When CDS receives a withdrawal request, it may be for a certificated issue or a non-certificated issue.

Certificated Issue Withdrawal

For a certificated issue withdrawal, CDS delivers a certificate (in CDS' nominee name) to the transfer agent which splits the certificate into two certificates (for example) and makes the certificates (one in CDS&Co.; the other in the Participant's nominee or client name) available for pick-up by CDS messenger in a sealed envelope. The envelope is brought to CDS' offices, the details are confirmed and the Withdrawal Account is debited, the Participant's certificate is available for pick-up by a duly authorized individual on the Participant's behalf and CDS' certificate is returned to the CDS vault. At this point the risk of loss for the Participant's certificate shifts to the Participant.

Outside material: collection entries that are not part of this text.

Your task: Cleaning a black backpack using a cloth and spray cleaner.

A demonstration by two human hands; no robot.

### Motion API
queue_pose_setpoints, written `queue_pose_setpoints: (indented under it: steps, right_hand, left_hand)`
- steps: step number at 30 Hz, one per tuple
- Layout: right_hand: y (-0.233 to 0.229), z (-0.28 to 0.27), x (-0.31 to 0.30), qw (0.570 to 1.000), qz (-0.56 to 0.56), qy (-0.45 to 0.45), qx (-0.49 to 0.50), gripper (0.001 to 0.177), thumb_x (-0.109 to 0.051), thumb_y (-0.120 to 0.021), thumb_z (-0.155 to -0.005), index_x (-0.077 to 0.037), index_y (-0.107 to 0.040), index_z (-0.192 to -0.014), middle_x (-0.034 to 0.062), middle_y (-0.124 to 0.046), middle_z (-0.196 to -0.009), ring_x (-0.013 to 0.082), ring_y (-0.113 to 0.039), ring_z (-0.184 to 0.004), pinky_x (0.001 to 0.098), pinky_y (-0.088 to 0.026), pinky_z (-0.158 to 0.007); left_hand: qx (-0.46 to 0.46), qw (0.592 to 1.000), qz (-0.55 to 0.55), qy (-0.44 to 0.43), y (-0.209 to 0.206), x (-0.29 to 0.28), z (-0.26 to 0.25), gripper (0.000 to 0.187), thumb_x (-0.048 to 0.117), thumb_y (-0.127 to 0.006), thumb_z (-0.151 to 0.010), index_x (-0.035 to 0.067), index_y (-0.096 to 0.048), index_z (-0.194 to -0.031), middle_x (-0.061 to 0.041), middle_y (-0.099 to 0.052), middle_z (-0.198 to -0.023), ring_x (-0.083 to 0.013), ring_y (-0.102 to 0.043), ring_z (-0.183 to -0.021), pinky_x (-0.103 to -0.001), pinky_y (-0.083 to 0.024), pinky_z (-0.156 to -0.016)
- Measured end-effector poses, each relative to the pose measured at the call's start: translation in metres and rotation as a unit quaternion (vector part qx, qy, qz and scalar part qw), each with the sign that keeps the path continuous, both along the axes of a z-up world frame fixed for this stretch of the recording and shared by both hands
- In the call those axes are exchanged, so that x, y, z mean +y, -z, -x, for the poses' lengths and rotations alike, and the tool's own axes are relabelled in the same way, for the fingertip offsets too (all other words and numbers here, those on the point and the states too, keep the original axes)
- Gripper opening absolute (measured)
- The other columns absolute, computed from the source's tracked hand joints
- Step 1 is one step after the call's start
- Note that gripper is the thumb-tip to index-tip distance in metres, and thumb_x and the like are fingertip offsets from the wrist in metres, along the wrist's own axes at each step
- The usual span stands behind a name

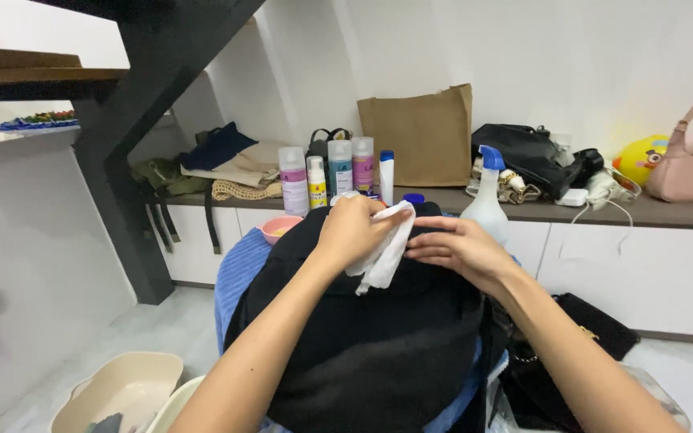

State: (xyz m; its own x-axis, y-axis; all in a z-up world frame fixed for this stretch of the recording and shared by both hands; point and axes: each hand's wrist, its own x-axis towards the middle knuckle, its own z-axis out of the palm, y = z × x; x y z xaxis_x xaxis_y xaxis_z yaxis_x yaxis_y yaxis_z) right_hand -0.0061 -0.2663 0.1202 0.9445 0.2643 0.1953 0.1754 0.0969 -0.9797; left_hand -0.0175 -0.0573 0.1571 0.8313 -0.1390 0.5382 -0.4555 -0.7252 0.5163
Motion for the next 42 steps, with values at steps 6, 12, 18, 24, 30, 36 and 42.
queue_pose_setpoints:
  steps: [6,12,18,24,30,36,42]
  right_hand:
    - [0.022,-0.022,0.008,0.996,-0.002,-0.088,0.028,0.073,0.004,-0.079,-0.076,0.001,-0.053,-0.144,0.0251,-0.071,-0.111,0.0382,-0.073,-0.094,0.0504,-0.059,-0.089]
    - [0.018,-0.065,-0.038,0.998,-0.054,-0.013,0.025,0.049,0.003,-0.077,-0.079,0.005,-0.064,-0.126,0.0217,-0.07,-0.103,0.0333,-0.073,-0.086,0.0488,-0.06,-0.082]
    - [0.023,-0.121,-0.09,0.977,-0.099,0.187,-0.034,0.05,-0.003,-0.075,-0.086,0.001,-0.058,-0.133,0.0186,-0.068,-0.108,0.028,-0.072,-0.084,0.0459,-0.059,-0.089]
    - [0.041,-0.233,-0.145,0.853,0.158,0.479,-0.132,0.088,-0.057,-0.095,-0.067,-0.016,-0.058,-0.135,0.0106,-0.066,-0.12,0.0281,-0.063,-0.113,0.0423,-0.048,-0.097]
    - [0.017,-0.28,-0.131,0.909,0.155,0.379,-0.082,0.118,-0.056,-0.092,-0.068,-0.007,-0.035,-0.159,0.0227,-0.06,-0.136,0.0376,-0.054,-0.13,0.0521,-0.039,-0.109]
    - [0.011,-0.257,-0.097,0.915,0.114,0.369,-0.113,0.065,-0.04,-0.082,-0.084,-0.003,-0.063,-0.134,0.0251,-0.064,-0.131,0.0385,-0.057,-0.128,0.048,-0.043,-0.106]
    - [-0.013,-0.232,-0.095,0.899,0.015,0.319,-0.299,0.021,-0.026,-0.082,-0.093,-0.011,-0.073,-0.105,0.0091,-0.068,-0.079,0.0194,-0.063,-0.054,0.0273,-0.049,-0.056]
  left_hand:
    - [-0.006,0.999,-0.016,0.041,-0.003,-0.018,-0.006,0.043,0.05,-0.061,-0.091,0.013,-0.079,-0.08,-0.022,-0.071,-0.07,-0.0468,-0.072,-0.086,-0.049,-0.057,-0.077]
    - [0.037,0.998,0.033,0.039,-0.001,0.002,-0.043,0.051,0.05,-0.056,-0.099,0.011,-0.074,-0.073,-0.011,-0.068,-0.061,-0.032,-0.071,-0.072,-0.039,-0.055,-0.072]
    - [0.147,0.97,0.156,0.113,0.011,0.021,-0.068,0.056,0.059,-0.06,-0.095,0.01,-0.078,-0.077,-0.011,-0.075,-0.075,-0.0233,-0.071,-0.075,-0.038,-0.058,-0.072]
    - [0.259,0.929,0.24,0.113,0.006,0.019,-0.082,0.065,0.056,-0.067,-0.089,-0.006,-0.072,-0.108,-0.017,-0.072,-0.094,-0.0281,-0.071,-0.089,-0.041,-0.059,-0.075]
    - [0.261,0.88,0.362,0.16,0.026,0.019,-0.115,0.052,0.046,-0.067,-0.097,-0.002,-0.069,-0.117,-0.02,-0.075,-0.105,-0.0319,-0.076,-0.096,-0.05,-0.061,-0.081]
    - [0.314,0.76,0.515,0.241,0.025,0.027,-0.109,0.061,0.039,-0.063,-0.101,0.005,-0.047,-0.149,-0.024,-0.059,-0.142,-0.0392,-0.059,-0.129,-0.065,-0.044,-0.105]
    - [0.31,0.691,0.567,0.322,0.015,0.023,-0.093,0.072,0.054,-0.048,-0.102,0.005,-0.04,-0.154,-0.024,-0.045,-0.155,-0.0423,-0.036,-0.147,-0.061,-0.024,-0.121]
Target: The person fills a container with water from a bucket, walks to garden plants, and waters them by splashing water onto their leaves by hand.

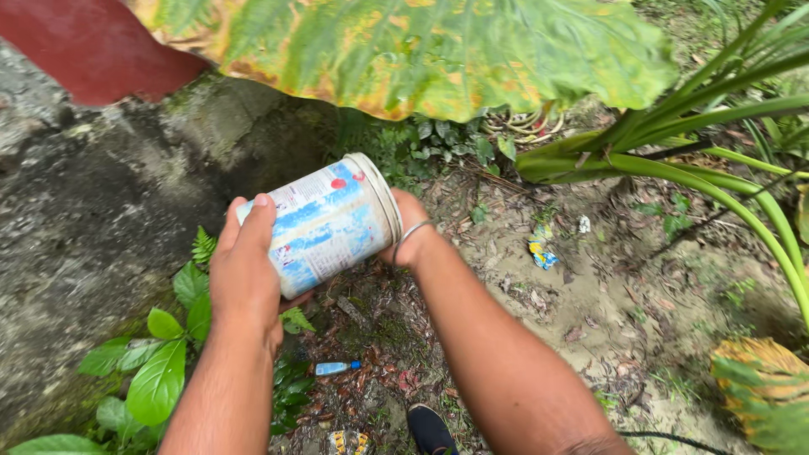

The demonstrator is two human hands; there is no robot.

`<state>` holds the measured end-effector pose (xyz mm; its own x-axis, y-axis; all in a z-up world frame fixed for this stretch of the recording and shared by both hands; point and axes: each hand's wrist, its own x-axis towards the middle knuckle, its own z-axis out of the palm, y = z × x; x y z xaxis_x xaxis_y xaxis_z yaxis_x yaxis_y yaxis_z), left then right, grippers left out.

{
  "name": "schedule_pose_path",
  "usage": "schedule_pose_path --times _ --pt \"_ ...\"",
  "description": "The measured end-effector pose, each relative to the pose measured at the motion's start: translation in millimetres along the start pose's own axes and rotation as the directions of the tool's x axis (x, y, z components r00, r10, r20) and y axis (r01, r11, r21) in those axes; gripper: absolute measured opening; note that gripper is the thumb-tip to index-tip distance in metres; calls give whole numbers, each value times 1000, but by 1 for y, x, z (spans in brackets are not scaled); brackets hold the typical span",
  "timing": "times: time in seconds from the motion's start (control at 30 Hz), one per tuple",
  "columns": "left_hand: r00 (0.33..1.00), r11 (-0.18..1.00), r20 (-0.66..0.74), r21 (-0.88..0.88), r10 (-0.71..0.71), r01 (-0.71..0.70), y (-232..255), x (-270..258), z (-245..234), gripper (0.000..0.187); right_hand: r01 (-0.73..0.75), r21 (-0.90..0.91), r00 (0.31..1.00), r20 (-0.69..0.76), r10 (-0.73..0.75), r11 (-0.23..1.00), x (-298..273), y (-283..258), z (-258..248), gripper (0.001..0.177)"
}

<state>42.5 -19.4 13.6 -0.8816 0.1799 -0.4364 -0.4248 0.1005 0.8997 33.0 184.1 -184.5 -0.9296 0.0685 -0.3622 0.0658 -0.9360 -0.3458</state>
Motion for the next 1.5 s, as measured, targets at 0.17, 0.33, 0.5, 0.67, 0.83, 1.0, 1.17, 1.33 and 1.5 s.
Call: schedule_pose_path --times 0.17,0.33,0.5,0.67,0.83,1.0,1.17,1.33,1.5 --pt "926 928 69 3 371 -372 -14 17 -3 77 79 89 980 -188 -61 993 -4 15 0 41" --pt "865 867 61 -76 497 -493 3 7 -3 70 312 308 824 -559 -95 899 8 7 5 28" --pt "998 950 56 -312 19 -1 23 2 -28 61 218 39 821 -547 -162 975 19 -40 38 32" --pt "998 970 -60 -241 -23 8 18 -1 -44 60 78 -323 812 -528 -248 943 -10 -66 80 31" --pt "995 960 -68 -274 -73 52 12 -3 -48 59 -161 -923 851 -310 -425 350 -20 -91 39 29" --pt "995 963 -34 -259 -90 78 6 -2 -49 61 74 -783 657 -427 -621 617 -12 -84 -23 33" --pt "993 965 -11 -241 -115 108 3 2 -53 62 -32 -822 373 -537 -756 568 -19 -74 -32 46" --pt "993 973 -15 -203 -118 113 -4 10 -60 63 52 -792 406 -540 -737 609 -27 -75 -26 76" --pt "998 975 16 -212 -60 62 -15 21 -74 67 246 -728 682 -340 -648 640 -6 -76 -26 97"
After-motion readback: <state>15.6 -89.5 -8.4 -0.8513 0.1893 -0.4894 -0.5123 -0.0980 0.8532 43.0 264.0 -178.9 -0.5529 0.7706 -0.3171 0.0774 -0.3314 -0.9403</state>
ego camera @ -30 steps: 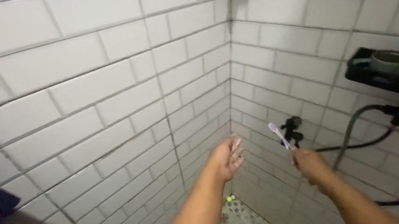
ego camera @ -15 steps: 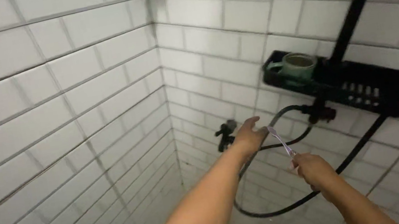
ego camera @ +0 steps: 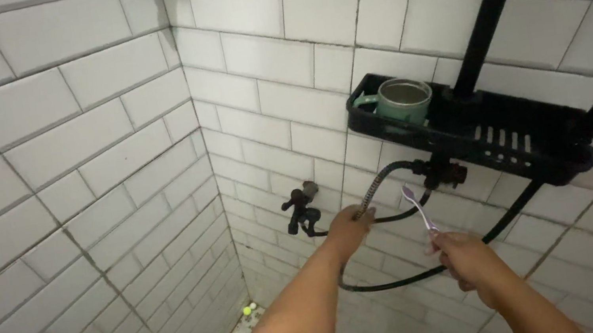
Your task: Cleaning a handheld shower head and hose with a toothbrush in a bathroom.
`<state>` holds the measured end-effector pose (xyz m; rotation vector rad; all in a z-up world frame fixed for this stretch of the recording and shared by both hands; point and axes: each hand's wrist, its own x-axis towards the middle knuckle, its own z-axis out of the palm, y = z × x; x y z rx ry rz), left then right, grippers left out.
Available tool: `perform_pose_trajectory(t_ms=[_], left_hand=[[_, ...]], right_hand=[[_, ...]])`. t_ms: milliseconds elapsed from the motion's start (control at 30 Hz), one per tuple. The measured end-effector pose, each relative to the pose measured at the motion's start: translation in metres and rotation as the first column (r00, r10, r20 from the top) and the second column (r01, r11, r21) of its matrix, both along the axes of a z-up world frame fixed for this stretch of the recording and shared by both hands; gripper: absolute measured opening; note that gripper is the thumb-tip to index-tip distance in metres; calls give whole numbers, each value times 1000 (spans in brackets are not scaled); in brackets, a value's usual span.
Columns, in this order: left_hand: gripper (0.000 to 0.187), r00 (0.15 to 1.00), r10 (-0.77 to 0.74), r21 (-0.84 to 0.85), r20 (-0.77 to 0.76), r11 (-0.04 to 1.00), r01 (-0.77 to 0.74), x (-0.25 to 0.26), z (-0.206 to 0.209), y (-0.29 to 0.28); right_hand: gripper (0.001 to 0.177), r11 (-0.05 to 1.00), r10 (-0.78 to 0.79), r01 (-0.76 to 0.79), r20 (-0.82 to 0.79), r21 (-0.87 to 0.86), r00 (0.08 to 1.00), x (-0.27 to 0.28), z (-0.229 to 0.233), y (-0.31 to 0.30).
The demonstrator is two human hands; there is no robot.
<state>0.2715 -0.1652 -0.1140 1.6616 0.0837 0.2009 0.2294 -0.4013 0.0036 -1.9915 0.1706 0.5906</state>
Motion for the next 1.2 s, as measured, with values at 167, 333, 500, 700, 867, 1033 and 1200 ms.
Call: perform_pose_trajectory(t_ms=[167,333,500,700,867,1033,1200], left_hand=[[31,979,13,48,-205,999,-3,-62,-25,44],[29,977,-97,-237,-191,970,50,-111,-46,109],[26,964,-191,-499,-187,863,74,-180,11,139],[27,966,-256,-710,-47,689,148,-231,35,165],[26,990,-132,-824,53,554,118,-268,69,174],[34,988,-14,-904,153,402,146,-301,112,166],[39,947,-109,-906,302,274,321,-321,128,146]], right_hand=[[42,996,91,-92,-33,-11,995,-19,4,36],[41,971,221,-223,24,85,975,-41,-12,70],[51,975,215,-210,65,-77,974,-96,13,111],[41,970,200,-198,4,144,980,-154,23,133],[36,976,145,-139,-25,168,989,-207,25,151],[38,960,126,-105,-66,259,990,-249,25,173],[45,976,203,-210,122,54,972,-253,-25,189]])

Non-Certificated Issue Withdrawal

For a non-certificated issue withdrawal request, the Participant makes an unconfirmed entry for the Participant's Withdrawal Account for the amount of the withdrawal. The transfer agent produces a certificate in a Participant's nominee name and then electronically confirms the entry to the Participant's Withdrawal Account. At this point the withdrawal has been effected and the Withdrawal Account debited. Liability from that point in time rests with the Participant. A CDS messenger picks up the sealed envelope containing the certificate in Participant's nominee name and returns it to CDS' offices where the certificate is then available for pick-up by a duly authorized individual on the Participant's behalf.

Comment 4 - State Street Trust Company of Canada

Commentator raised concerns in respect of acquiring insurance sufficient to mitigate the risk of loss inherent in the proposed Rule and resulting from CDS' disclaimer of liability.

CDS Response

CDS is of the view that it makes most sense that Participants that use the Delivery Services should obtain appropriate insurance coverage for their shipments, especially since CDS can never determine the contents of a particular shipment. Proposed Rule 13.6 makes it clear that since CDS is not responsible for loss, disclaimer of liability for those enumerated situations should apply. As provided in the Request for Comments:

Participants are already required as part of the standards of participation to maintain a policy of insurance (such as a financial institution bond). The Central Handling of Securities Rider forming part of such policies provides that the Participant's insurance coverage is enacted when loss exceeds CDS coverage (which under the proposed Rule amendments is nil). CDS is sympathetic to its Participant's business requirements, and anticipates that the application of a strong control environment for the Delivery Services would make it easier for a Participant to negotiate any additional insurance coverage that a Participant would need based on its level of usage and value of shipments.

Comment 5 - Canaccord Capital Inc.

The commentator requested clarification with respect to its required insurance in regards to the armoured courier service. The commentator also asked how many times in a year has a CDS messenger lost a certificate on the way to the transfer agent?

CDS Response

CDS replied that under the Delivery Services that do not use armoured courier, CDS would not be responsible regardless of the shipped value and under the armoured courier option, the courier provides $15 million in aggregate insurance (excess amount over such being the responsibility of the Participant). CDS also advised that in the past year no certificates had been lost by a CDS messenger on the way to a transfer agent.